Anton Gindely (Antonín Gindely; 3 September 1829 – 24 October 1892) was a Czech historian.

==Biography==
Gindely was born on 3 September 1829 in Prague, Bohemia, Austrian Empire.

He was the son of a Hungarian German father and a Czech mother. As a distinguished historian, Gindely has left number of valuable historical works, written in German and Bohemian.

The development of Gindely's perspective on Bohemian history reflected his different personal trajectories through the tumultuous events that happened during the first half of 19th century. He studied in Prague and in Olomouc, and, after travelling extensively in search of historical material, became professor of history at the German Charles-Ferdinand University of Prague and archivist for Bohemia in 1862. During the same time, Gindely was entrusted with the control of the library of Prince George Lobkowitz, which brought him in close connection with the literary interests of the leading families of the Bohemian nobility. He principally occupied himself during the final years of Bohemian independence.
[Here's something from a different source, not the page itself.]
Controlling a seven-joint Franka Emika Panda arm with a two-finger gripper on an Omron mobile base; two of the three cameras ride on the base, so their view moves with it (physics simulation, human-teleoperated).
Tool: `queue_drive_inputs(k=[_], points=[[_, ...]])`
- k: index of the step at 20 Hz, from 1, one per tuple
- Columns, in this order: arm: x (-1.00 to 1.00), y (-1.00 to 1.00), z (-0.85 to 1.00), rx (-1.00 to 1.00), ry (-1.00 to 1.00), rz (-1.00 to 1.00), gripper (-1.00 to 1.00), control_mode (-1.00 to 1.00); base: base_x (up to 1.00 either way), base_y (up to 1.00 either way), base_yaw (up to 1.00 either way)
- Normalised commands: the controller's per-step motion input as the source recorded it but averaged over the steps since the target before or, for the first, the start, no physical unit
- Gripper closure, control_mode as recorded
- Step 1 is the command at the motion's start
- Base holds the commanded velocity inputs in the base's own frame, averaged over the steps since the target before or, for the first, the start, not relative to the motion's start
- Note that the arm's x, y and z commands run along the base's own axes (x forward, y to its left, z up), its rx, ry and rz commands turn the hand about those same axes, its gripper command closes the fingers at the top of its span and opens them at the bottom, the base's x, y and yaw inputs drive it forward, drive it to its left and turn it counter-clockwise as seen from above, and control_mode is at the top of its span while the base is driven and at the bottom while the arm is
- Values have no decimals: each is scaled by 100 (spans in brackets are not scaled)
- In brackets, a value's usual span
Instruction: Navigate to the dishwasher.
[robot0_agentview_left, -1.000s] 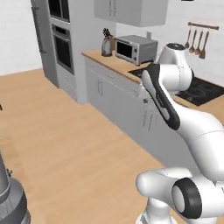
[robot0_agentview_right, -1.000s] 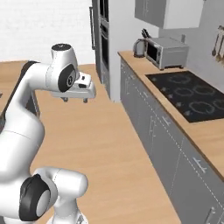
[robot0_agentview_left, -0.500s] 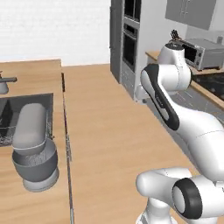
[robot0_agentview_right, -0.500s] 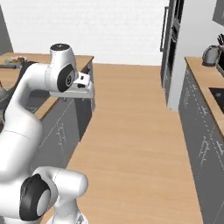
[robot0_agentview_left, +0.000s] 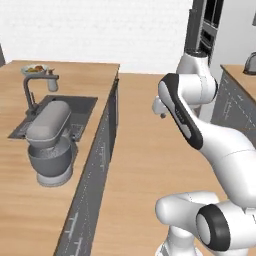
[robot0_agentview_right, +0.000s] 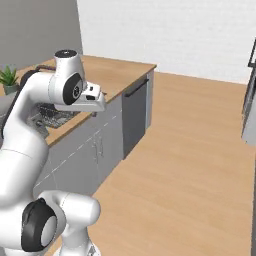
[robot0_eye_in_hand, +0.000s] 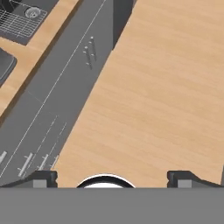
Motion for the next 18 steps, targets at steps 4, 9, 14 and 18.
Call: queue_drive_inputs(k=[4,9,14,18], points=[[0,0,0,0,0,0,-100,100,40,-68,43],[0,0,0,0,0,0,-100,100,76,-60,32],[0,0,0,0,0,0,-100,100,100,-69,27],[0,0,0,0,0,0,-100,100,100,-81,32]])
He died in Prague.

Gindely's chief work is his Geschichte des dreissigjährigen Krieges (Prague, 1869–1880), which has been translated into English (New York, 1884); and his historical work is mainly concerned with the period of the Thirty Years' War. 'Unity of the brethren' was one of his focused areas, which was evolved out of a more radical Hussite Movement. This was included a two volume "History of the Bohemian Brethren" (1857–58).
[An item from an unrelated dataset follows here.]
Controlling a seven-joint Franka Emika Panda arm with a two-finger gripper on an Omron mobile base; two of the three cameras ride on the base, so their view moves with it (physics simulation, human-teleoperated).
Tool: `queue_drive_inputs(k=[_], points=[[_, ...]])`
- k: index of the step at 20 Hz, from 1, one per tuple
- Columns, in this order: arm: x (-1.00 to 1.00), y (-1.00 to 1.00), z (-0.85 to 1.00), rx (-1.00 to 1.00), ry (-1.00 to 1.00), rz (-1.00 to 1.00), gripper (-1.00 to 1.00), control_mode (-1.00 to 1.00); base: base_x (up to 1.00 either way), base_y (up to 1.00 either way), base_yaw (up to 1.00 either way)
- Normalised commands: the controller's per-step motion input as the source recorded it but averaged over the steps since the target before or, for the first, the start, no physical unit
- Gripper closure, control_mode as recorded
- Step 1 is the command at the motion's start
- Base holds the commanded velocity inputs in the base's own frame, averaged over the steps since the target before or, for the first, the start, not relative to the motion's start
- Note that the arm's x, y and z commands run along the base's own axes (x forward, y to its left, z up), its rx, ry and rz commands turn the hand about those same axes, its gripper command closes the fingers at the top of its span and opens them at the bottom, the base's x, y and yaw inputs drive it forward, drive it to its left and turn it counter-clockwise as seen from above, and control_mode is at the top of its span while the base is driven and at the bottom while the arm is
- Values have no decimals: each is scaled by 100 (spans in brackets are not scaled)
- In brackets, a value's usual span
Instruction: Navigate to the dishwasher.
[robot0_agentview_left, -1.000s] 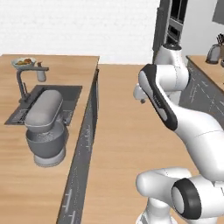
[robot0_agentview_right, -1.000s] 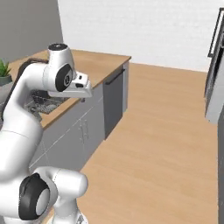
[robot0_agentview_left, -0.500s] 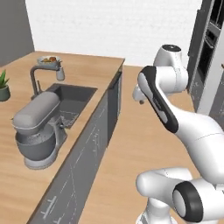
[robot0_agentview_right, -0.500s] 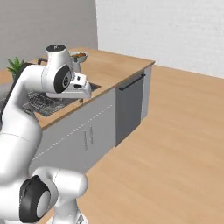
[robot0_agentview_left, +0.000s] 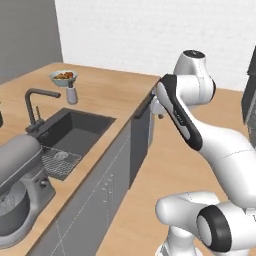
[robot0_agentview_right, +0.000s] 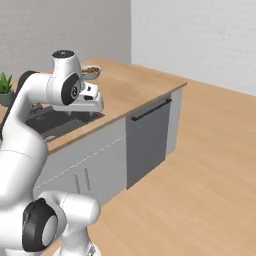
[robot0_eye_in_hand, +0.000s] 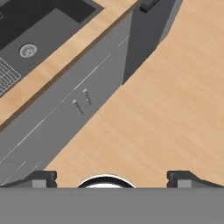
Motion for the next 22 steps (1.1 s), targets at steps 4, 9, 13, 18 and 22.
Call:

Perhaps the most important of his numerous other works are:
- Geschichte der böhmischen Brüder (Prague, 1857–1858)
- Rudolf II. und seine Zeit (1862–1868)
- A criticism of Wallenstein, Waldstein während seines ersten Generalats (1886)
He wrote a history of Gabriel Bethlen in Hungarian, and edited the Monumenta historiae Bohemica. Gindely's posthumous work, Geschichte der Gegenreformation in Böhmen, was edited by T. Tupetz (1894).